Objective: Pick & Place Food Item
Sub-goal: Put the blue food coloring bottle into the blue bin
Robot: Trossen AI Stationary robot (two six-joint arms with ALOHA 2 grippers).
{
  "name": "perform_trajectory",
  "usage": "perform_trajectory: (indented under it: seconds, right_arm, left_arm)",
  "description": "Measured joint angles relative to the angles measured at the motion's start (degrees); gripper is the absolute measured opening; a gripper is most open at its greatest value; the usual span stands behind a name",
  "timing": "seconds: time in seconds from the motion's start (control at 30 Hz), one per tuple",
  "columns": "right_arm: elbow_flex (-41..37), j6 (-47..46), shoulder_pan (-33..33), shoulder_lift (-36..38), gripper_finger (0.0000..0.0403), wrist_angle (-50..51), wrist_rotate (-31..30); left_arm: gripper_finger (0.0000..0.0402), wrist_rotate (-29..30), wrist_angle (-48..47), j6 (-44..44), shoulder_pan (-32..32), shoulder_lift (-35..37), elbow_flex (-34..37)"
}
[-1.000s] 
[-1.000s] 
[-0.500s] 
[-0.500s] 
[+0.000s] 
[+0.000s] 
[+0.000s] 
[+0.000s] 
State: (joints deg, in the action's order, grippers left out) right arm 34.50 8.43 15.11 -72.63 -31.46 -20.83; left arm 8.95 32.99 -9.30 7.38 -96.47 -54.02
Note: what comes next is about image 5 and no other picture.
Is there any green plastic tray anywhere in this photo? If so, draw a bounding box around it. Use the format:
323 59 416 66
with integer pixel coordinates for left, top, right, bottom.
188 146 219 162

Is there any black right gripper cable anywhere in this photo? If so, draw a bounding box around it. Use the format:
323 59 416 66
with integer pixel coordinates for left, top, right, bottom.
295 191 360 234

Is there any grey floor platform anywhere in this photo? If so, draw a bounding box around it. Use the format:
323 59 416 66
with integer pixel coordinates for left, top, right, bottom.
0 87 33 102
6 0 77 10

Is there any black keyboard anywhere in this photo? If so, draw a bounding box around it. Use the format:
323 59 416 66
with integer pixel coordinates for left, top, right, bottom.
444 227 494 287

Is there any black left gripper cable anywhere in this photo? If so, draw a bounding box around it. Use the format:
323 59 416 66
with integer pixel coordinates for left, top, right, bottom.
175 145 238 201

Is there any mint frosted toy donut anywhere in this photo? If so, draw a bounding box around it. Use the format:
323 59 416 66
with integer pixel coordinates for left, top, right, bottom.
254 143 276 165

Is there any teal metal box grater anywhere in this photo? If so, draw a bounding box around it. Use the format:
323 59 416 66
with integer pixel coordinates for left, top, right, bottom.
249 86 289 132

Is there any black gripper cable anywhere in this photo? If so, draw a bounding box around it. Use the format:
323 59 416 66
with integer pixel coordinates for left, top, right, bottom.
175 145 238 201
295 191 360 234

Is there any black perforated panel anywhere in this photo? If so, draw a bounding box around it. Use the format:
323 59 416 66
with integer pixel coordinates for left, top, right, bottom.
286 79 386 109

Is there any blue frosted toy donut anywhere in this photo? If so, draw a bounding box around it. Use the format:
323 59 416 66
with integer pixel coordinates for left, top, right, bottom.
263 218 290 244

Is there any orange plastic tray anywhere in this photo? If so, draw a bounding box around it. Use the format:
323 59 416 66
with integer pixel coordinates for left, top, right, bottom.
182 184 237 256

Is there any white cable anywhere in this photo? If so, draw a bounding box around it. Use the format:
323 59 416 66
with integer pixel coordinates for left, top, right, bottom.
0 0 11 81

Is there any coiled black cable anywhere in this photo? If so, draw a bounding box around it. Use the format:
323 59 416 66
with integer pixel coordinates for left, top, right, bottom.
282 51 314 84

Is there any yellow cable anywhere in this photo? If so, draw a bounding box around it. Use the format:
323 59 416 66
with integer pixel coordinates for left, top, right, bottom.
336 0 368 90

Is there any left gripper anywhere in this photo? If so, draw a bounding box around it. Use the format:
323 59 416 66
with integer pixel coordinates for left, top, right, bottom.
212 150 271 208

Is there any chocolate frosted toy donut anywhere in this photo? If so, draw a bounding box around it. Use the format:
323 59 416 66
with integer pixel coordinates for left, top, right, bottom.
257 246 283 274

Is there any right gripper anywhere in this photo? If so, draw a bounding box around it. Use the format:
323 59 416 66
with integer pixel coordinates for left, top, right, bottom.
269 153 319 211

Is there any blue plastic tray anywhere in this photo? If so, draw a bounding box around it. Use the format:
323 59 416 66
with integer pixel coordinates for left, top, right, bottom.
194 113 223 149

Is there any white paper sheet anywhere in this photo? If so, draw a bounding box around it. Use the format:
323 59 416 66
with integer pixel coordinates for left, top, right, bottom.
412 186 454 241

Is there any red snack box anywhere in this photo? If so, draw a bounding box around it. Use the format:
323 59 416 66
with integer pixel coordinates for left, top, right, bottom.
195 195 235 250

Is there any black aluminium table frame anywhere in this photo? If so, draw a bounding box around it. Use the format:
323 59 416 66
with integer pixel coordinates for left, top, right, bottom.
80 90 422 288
....
Task statement: Each record above should be repeated exactly as it appears.

Result below:
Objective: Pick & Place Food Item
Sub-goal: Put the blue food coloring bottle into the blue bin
Robot: Trossen AI Stationary robot (two six-joint arms with ALOHA 2 grippers).
{
  "name": "perform_trajectory",
  "usage": "perform_trajectory: (indented under it: seconds, right_arm, left_arm)",
  "description": "Measured joint angles relative to the angles measured at the motion's start (degrees); gripper is the absolute measured opening; a gripper is most open at its greatest value; the usual span stands behind a name",
  "timing": "seconds: time in seconds from the motion's start (control at 30 Hz), one per tuple",
  "columns": "right_arm: elbow_flex (-41..37), j6 (-47..46), shoulder_pan (-33..33), shoulder_lift (-36..38), gripper_finger (0.0000..0.0403), wrist_angle (-50..51), wrist_rotate (-31..30); left_arm: gripper_finger (0.0000..0.0402), wrist_rotate (-29..30), wrist_angle (-48..47), j6 (-44..44), shoulder_pan (-32..32), shoulder_lift (-35..37), elbow_flex (-34..37)"
}
[-1.000s] 
[-1.000s] 
[-0.500s] 
[-0.500s] 
[+0.000s] 
[+0.000s] 
[+0.000s] 
[+0.000s] 
State: (joints deg, in the action's order, grippers left out) right arm 34.50 8.43 15.11 -72.63 -31.46 -20.83; left arm 8.95 32.99 -9.30 7.38 -96.47 -54.02
Note: what comes next is about image 5 and no other picture.
Is there any green plastic tray anywhere in this photo? If so, draw a bounding box around it. Use the format:
323 59 416 66
with integer pixel coordinates for left, top, right, bottom.
188 146 219 162

Is there any black right gripper cable anywhere in this photo? If so, draw a bounding box around it. Use the format:
323 59 416 66
with integer pixel coordinates for left, top, right, bottom.
295 191 360 234

Is there any grey floor platform anywhere in this photo? If so, draw a bounding box around it. Use the format:
323 59 416 66
with integer pixel coordinates for left, top, right, bottom.
0 87 33 102
6 0 77 10

Is there any black keyboard anywhere in this photo? If so, draw a bounding box around it. Use the format:
323 59 416 66
with integer pixel coordinates for left, top, right, bottom.
444 227 494 287

Is there any black left gripper cable anywhere in this photo? If so, draw a bounding box around it. Use the format:
323 59 416 66
with integer pixel coordinates for left, top, right, bottom.
175 145 238 201

Is there any mint frosted toy donut anywhere in this photo? If so, draw a bounding box around it. Use the format:
323 59 416 66
with integer pixel coordinates for left, top, right, bottom.
254 143 276 165

Is there any teal metal box grater anywhere in this photo? If so, draw a bounding box around it. Use the format:
323 59 416 66
with integer pixel coordinates for left, top, right, bottom.
249 86 289 132

Is there any black gripper cable anywhere in this photo? If so, draw a bounding box around it. Use the format:
323 59 416 66
with integer pixel coordinates for left, top, right, bottom.
175 145 238 201
295 191 360 234

Is there any black perforated panel anywhere in this photo? If so, draw a bounding box around it. Use the format:
323 59 416 66
with integer pixel coordinates for left, top, right, bottom.
286 79 386 109

Is there any blue frosted toy donut anywhere in this photo? If so, draw a bounding box around it. Use the format:
323 59 416 66
with integer pixel coordinates for left, top, right, bottom.
263 218 290 244

Is there any orange plastic tray anywhere in this photo? If so, draw a bounding box around it. Use the format:
323 59 416 66
with integer pixel coordinates for left, top, right, bottom.
182 184 237 256

Is there any white cable anywhere in this photo? If so, draw a bounding box around it. Use the format:
323 59 416 66
with integer pixel coordinates for left, top, right, bottom.
0 0 11 81

Is there any coiled black cable anywhere in this photo? If so, draw a bounding box around it. Use the format:
323 59 416 66
with integer pixel coordinates for left, top, right, bottom.
282 51 314 84

Is there any yellow cable anywhere in this photo? If so, draw a bounding box around it. Use the format:
323 59 416 66
with integer pixel coordinates for left, top, right, bottom.
336 0 368 90

Is there any left gripper anywhere in this photo? If so, draw a bounding box around it. Use the format:
323 59 416 66
with integer pixel coordinates for left, top, right, bottom.
212 150 271 208

Is there any chocolate frosted toy donut anywhere in this photo? If so, draw a bounding box around it. Use the format:
323 59 416 66
with integer pixel coordinates for left, top, right, bottom.
257 246 283 274

Is there any right gripper anywhere in this photo? If so, draw a bounding box around it. Use the format:
323 59 416 66
with integer pixel coordinates for left, top, right, bottom.
269 153 319 211

Is there any blue plastic tray anywhere in this photo? If so, draw a bounding box around it. Use the format:
323 59 416 66
with integer pixel coordinates for left, top, right, bottom.
194 113 223 149

Is there any white paper sheet anywhere in this photo? If so, draw a bounding box around it. Use the format:
323 59 416 66
with integer pixel coordinates for left, top, right, bottom.
412 186 454 241

Is there any red snack box anywhere in this photo? If so, draw a bounding box around it. Use the format:
323 59 416 66
with integer pixel coordinates for left, top, right, bottom.
195 195 235 250

Is there any black aluminium table frame anywhere in this photo? If so, draw a bounding box around it. Use the format:
323 59 416 66
with integer pixel coordinates for left, top, right, bottom.
80 90 422 288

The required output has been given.